A bivalent EBV vaccine induces neutralizing antibodies that block B and epithelial cell infection and confer immunity in humanized mice

ABSTRACT

Epstein Barr virus (EBV) is the major cause of infectious mononucleosis and is associated with several human cancers. Despite its prevalence and major impact on human health, there are currently no specific vaccines or treatments. Four viral glycoproteins, gp 350 and gH/gL/gp42 mediate entry into the major sites of viral replication, B cells and epithelial cells. Here, we designed a nanoparticle vaccine displaying these proteins and show that it elicits potent neutralizing antibodies that protect against infection in vivo. Based on structural analyses, we designed single chain gH/gL and gH/gL/gp42 proteins that were each fused to bacterial ferritin to form a self-assembling nanoparticles.

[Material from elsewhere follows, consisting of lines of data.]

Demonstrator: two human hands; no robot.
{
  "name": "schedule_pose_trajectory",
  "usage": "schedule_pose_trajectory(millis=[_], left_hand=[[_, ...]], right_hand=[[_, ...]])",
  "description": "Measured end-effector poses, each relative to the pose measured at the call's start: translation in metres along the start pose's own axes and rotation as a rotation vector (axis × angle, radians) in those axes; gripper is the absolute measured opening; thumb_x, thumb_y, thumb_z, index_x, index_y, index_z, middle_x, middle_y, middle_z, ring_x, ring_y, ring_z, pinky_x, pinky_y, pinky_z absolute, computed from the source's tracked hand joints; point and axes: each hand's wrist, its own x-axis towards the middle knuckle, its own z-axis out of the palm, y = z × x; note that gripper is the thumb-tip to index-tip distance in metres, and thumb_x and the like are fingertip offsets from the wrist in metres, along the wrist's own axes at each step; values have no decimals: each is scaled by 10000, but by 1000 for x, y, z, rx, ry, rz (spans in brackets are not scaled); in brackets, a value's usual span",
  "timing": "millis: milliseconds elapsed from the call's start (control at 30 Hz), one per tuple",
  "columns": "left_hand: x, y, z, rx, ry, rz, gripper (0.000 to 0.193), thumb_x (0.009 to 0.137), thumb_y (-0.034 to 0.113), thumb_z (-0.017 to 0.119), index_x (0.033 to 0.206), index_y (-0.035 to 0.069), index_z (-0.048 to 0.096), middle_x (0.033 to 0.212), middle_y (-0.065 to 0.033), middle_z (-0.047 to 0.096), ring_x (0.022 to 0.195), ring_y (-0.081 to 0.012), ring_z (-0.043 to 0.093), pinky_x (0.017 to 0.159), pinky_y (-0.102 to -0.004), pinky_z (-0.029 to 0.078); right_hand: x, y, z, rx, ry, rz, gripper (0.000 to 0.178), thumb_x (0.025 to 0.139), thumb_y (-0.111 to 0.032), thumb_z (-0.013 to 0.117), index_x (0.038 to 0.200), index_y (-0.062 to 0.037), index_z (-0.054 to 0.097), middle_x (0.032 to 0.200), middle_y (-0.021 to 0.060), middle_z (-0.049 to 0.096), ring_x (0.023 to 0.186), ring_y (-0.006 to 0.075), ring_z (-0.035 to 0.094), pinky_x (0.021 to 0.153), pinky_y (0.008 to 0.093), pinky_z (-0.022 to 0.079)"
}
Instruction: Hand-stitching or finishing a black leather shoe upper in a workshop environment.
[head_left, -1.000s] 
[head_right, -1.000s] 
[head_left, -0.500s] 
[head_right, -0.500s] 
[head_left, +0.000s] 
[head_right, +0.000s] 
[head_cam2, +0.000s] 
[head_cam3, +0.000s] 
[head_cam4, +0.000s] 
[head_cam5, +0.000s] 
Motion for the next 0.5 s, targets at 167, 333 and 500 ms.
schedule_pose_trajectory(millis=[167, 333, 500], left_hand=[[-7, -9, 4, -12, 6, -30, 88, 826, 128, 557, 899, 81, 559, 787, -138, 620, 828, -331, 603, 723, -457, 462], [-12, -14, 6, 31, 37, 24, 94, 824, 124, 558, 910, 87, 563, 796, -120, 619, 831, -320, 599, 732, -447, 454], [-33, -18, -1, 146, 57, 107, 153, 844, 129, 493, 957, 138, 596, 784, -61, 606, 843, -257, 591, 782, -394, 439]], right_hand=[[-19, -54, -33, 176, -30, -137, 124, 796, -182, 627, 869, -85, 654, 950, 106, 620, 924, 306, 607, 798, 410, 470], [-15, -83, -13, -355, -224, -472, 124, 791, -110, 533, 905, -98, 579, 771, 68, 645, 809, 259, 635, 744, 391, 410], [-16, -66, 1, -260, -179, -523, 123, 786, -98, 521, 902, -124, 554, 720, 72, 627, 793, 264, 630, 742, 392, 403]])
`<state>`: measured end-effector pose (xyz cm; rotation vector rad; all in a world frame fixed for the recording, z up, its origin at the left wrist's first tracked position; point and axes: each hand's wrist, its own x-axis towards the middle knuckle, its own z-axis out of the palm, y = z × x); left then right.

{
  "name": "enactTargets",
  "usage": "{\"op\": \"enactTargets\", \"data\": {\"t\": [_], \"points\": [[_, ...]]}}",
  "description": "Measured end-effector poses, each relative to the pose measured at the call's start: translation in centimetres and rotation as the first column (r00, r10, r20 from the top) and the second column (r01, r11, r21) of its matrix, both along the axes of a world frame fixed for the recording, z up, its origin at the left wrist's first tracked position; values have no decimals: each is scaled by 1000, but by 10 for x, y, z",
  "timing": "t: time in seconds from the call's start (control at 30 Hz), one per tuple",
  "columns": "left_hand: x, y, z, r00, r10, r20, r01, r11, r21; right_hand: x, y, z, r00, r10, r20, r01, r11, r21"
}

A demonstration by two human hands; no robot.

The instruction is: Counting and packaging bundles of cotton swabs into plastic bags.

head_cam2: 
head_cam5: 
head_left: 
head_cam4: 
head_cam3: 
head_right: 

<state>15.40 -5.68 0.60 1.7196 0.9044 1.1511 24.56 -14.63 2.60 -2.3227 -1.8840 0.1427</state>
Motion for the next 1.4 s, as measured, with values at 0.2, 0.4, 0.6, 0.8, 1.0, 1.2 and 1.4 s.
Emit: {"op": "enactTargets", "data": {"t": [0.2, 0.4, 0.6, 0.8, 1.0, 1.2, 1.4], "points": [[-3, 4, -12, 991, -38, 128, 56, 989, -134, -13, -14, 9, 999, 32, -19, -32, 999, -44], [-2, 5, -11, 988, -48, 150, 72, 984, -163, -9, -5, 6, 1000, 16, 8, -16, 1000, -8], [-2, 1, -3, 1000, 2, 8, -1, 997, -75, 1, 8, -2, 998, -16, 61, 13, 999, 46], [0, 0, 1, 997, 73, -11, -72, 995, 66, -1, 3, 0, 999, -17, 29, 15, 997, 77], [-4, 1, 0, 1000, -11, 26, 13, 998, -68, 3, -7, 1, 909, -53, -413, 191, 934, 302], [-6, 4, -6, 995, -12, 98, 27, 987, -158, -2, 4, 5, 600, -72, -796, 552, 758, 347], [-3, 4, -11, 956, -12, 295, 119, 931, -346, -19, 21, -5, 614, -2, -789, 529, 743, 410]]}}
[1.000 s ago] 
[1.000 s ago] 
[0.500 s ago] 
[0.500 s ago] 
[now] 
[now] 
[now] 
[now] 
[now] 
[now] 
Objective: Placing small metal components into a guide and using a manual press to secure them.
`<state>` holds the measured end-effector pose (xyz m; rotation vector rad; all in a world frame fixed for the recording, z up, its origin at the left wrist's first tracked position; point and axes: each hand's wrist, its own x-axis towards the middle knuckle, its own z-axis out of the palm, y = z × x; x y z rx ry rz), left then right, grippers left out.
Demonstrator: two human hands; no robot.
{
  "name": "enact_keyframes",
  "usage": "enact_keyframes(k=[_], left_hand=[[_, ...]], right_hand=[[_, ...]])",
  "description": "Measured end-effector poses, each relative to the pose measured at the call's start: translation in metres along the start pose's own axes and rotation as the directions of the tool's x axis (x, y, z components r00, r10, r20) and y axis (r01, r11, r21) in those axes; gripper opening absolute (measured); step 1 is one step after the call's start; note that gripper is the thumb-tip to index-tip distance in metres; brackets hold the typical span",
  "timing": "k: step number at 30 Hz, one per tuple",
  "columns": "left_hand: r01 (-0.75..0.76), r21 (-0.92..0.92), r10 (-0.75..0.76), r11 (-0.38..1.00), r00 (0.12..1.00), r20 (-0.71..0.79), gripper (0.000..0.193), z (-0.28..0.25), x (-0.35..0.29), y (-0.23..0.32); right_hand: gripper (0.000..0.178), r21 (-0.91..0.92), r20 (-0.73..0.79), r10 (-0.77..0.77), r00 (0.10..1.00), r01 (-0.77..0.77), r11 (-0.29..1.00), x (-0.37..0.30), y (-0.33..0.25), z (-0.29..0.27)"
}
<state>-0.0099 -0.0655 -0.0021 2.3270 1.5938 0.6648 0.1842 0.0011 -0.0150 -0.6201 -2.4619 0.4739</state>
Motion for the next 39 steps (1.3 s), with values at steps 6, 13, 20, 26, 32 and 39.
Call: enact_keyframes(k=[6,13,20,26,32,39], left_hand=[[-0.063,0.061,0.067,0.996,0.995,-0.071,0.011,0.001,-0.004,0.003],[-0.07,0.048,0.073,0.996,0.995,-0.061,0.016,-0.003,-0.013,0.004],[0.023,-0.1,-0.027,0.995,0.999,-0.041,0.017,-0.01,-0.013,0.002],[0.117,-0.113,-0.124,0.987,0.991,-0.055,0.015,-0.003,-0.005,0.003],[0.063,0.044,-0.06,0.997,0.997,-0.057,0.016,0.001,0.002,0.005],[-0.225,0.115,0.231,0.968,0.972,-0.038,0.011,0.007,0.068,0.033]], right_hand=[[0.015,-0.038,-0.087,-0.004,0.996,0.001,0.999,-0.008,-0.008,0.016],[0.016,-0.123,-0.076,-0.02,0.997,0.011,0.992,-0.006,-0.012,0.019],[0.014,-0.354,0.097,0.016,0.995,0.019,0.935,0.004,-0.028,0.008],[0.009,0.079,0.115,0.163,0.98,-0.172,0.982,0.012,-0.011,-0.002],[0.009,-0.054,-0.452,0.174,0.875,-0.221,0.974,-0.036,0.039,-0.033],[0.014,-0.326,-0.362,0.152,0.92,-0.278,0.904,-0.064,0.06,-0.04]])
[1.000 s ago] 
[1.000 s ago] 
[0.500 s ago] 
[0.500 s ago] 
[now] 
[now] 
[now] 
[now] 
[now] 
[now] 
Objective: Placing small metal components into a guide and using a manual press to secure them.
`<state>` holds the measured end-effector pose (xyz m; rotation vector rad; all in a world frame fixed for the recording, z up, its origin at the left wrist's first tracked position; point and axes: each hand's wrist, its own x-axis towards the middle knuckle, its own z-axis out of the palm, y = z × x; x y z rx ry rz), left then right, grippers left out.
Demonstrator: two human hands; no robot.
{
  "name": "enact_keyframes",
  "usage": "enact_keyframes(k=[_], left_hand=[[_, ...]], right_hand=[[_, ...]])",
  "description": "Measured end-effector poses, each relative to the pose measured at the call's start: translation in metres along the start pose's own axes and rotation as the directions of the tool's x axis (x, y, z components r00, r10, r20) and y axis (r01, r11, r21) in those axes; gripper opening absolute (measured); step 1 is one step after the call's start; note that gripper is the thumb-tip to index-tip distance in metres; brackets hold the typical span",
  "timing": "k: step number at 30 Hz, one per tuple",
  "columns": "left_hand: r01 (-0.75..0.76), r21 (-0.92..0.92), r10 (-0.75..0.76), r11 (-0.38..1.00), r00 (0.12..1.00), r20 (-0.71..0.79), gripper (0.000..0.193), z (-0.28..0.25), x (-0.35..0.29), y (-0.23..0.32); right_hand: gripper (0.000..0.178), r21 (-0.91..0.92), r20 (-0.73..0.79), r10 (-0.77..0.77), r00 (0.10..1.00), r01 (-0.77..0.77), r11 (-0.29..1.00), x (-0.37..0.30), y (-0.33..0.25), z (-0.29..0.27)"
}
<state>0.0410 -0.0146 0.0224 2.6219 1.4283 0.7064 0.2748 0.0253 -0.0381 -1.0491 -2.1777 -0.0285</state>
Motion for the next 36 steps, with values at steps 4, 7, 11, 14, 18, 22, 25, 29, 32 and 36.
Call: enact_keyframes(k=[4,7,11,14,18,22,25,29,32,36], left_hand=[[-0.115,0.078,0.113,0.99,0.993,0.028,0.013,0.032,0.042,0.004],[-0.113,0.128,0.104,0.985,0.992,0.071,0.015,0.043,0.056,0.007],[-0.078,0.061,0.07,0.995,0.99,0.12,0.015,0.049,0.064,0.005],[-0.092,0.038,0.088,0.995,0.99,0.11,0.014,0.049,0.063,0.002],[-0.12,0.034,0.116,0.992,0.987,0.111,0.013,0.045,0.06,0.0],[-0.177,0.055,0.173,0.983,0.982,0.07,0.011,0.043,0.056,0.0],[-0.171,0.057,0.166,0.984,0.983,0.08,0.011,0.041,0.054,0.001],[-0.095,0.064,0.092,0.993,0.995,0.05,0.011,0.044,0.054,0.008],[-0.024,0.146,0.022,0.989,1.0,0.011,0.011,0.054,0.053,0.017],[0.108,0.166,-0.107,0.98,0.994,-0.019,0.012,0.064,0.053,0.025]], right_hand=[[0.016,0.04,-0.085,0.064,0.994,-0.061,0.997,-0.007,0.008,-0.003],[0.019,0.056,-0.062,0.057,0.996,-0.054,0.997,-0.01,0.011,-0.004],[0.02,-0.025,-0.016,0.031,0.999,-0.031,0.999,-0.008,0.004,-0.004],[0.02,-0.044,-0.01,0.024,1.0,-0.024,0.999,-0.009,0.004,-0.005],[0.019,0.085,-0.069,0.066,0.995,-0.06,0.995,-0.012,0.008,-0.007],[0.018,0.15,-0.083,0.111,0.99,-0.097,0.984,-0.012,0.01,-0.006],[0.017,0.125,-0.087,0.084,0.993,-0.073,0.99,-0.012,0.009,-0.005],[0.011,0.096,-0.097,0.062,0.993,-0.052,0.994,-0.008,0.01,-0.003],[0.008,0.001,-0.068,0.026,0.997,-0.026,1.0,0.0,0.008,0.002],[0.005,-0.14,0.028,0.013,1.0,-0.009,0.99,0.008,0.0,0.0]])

X-ray crystallographic analysis revealed that single chain gH/gL and gH/gL/gp42 adopted a similar conformation to the wild type proteins, and the protein spikes were observed by electron microscopy. Single chain gH/gL or gH/gL/gp42 nanoparticle vaccines were constructed to ensure product homogeneity needed for clinical development. These vaccines elicited neutralizing antibodies in mice, ferrets, and non-human primates that inhibited EBV entry into both B cells and epithelial cells. When mixed with a previously reported gp350 nanoparticle vaccine, gp350D₁₂₃, no immune competition was observed. To confirm its efficacy in vivo, humanized mice were challenged with EBV after passive transfer of IgG from mice vaccinated with control, gH/gL/gp42+gp350D₁₂₃ or gH/gL+gp350D₁₂₃ nanoparticles. While all control animals (6/6) were infected, only one mouse in each vaccine group that received immune IgG had transient low level viremia (1/6). Furthermore, no EBV lymphomas were detected in immune animals in contrast to non-immune controls. This bivalent EBV nanoparticle vaccine represents a promising candidate to prevent EBV infection and EBV-related malignancies in humans.